Well, Porter yelling naughty stuff certainly isn't benign, but Winslow ended the day with four catches of 36 yards. Now, I'd be negligent in my duties if I didn't point out that Winslow did stiff-arm Porter to the ground on an 8-yard gain. And even without the benefit of television I know it was bad because all Tunch could muster was an "Oooooooooh." Basically the same reaction you might have after watching Marlon McCree try to decapitate T.J. Houshmanzilly a few weeks ago. Ooooooooh.

Edwards faired a little better, but some of that had to do with Ike Taylor impersonating Lonnie Smith while in coverage. (Smith's nickname was "Skates" when he was with the Kansas City Royals. If you ever saw him play left field you'd understand.)

I'll still give Edwards credit although I'm guessing his seven-reception, 137-yard performance didn't make Browns fans feel any better after he just missed winning the game on the last second Hail Mary.

By the way, who the hell is Jason Wright? The guy hadn't had a carry in six weeks and that was a two-carry, nine-yard showing against the mighty Oakland Raiders. I was surprised to see the Browns run the ball so effectively, but give new offensive coordinator Jeff Davidson credit. Unlike Maurice Carthon, who seemed to be good at absolutely nothing, Davidson actually tries to play to his team's strengths: in this case, use the running game to set up quick drops and simple reads for Charlie Frye, and control the clock.

Still, despite all the offensive wizardry, Cleveland only managed six points.

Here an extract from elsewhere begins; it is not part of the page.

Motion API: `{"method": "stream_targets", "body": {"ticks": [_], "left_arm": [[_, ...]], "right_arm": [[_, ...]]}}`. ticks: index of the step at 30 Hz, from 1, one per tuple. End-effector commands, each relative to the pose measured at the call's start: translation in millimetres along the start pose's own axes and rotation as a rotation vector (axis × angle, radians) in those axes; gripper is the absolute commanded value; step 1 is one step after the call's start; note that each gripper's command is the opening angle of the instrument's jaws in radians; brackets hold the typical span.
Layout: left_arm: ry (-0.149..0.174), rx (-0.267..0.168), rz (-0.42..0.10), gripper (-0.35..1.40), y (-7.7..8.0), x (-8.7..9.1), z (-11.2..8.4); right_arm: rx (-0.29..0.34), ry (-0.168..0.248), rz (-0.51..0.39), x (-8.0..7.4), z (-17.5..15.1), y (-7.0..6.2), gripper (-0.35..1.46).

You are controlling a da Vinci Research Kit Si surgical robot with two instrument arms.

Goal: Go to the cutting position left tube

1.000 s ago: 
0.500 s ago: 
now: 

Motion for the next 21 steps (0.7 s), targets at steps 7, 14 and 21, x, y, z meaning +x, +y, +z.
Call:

But going into the fourth quarter it looked like the Steelers were on their way to sole possession of last place in the division.

And then Cleveland remembered their lot in life.

There was a lot of talk leading up to this game that last year's 41-0 drubbing would never happen again – and wouldn't be soon forgotten. I agree on both points. Beating a professional football team 41-0 is damn near impossible. And since it's such an infrequent occurrence, how can I be expected to forget it only 11 months after it happened?

Sunday's final score was 24-20 but I think this is infinitely more demoralizing than getting blown out. At least during blowouts you can mentally prepare yourself for the inevitable – it's usually pretty clear by halftime how things will play out. Sunday the Steelers scored two touchdowns on two great drives in the final four and a half minutes. After being up 10 points the Browns were down four with 30 seconds to go. Yep, Cleveland is who we thought they were and some of the comments from Monday's Akron Beacon Journal confirm as much:

"Devastating,'' Joshua Cribbs said.

"I'm speechless,'' tight end Kellen Winslow said.

"We wanted to win this game so bad,'' quarterback Charlie Frye said.

"If you talk and lose, you're still losers,'' linebacker Joey Porter said.

The good news is that the Steelers live to fight another day. It's still a long shot, but hey, it's better than no shot at all. You know, like the Browns.